Vous avez récemment changé le nom de votre SCPI star, Novapierre Allemagne, qui est devenue, Paref Prima. Qu'est-ce qui se cache derrière ce changement de nom ? Comment cela va-t-il impacter les clients déjà investis et peut-être même les futurs clients en termes de stratégie ?
MN : Ce n'est pas le seul changement de dénomination. Nous avons trois nouvelles dénominations dans la gamme de PAREF Gestion. Paref Hexa succède à Interpierre France. Paref Prima, issue de la fusion de Novapierre Allemagne 1 et Novapierre Allemagne 2 et Paref Evo, qui succède à Interpierre Europe Centrale. Ça va bien plus loin que le changement de dénominations. Ce sont de vraies opérations votées par nos associés en juin lors des assemblées générales et qui relèvent de changements de stratégie d'adaptation dans les stratégies d'investissement. Ça rejoint et ça boucle notre propos. Si nous avons une responsabilité dans le temps long, nous devons adapter nos stratégies dans le temps long. La stratégie qui marchait il y a 30 ans pour Interpierre France, dont nous sommes déjà à la troisième vie, ne marchera peut-être pas demain. Et lorsque nous nous apercevons que nous pouvons élargir les classes d'actifs cibles, que nous pouvons aller sur le territoire européen, dans le cas de Paref Evo, nous devons le faire. Nous avons porté au vote de nos associés lors des assemblée générales ces choix, et qui sont illustrés, qui sont caractérisés par un changement de dénomination, mais qui n'en est que la signature. Aujourd'hui, Paref Hexa, c'est notre véhicule français, SRI 2, locatifs diversifiés en France avec 30 % de locataires étatiques, 78 % de locataires liés à la sécurité, à l'énergie et j'en passe. Paref Prima, c'est donc l'ex Novapierre Allemagne qui a absorbé Novapierre Allemagne 2,1 Md de capitalisation, 30 % d'Europe intégrée.

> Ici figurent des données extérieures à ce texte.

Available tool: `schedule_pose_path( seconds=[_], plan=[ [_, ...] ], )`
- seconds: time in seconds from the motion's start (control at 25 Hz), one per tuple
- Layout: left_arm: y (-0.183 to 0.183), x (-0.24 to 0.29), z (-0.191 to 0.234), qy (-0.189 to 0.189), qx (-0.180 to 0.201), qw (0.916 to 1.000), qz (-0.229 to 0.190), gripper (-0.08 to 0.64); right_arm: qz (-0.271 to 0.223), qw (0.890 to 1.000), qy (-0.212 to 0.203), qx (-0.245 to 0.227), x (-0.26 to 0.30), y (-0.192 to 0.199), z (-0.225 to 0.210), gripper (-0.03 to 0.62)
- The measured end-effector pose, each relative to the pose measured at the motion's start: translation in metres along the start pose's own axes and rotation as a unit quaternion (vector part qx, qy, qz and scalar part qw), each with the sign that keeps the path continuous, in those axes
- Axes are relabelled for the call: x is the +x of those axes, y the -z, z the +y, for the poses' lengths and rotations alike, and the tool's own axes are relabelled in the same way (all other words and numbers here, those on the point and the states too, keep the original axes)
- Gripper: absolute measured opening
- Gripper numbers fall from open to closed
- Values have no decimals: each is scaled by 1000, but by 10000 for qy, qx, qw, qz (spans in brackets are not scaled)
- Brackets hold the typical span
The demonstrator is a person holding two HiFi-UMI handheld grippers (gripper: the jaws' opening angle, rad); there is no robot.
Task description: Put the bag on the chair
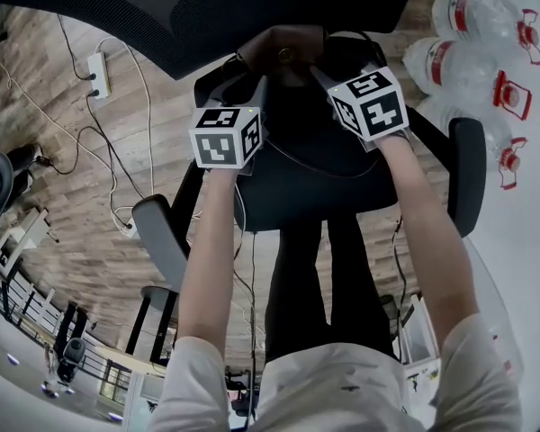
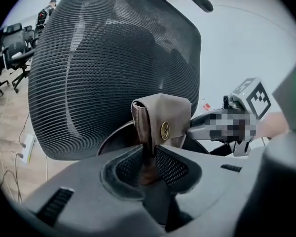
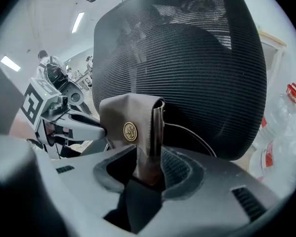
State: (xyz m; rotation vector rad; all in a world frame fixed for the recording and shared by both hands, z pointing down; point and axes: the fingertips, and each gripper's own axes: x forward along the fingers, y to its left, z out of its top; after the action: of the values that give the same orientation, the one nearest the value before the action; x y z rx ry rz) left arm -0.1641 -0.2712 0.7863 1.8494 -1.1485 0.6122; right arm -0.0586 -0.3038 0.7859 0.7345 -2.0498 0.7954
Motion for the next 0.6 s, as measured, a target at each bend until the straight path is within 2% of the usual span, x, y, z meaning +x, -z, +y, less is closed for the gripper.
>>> schedule_pose_path(
  seconds=[0.24, 0.6],
  plan=[
    [5, -7, 0, -72, -92, 9999, -57, 67, 78, 9999, 10, -75, -7, 6, 1, 143],
    [7, -29, -3, -4, -238, 9995, -195, 67, 93, 9998, 138, 64, -25, 6, 9, 143]
  ],
)
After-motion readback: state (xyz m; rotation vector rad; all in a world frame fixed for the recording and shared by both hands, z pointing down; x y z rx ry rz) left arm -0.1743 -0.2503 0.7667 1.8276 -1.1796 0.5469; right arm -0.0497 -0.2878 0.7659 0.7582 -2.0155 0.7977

JR : C'est pas trop un milliard ? Certains se sont posés la question de la taille critique des SCPI. Ne faut-il pas composer avec beaucoup ?
MN : C'est-à-dire qu'Hexa fait 250 Ms € de capitalisation. Prima, 1 Md, c'est vraiment le cœur de portefeuille. Puis nous avons la jeune dernière Paref Evo pour mettre un peu plus de dynamisme, qui a été lancée en 2021, qui ne fait que 40 Ms € de capitalisation et qui peut capter son marché.
VT : Toute dernière question, Antoine.
AC : Que conseilleriez-vous à vos parents s'ils vous disaient qu'est-ce que qu'est-ce que je fais ? Le contexte est compliqué. Les taux baissent. Les taux ont monté très, très vite. Ils vont peut être baisser très, très vite.
Que dois-je faire aujourd'hui avec mon argent ?
MN : Alors d'abord, je ne suis pas conseiller en gestion de patrimoine. Et si je l'étais, je ne conseillerais pas mes parents. Mais ça, c'est tout à fait éthique. Ce que je leur répondrais, et c'est ce que nous, en tant que professionnels de l'immobilier, c'est d'avoir la tête froide. Les cycles, nous en avons traversé. Nous en traverserons. Et il ne faut pas agir irrationnellement, rapidement et par effet d'aubaine. Gardons la tête froide. Réimplantons l'immobilier comme un actif non liquide et de long terme. C'est ce que nous essayons de traduire au sein de PAREF Gestion. Je tiendrais ce conseil.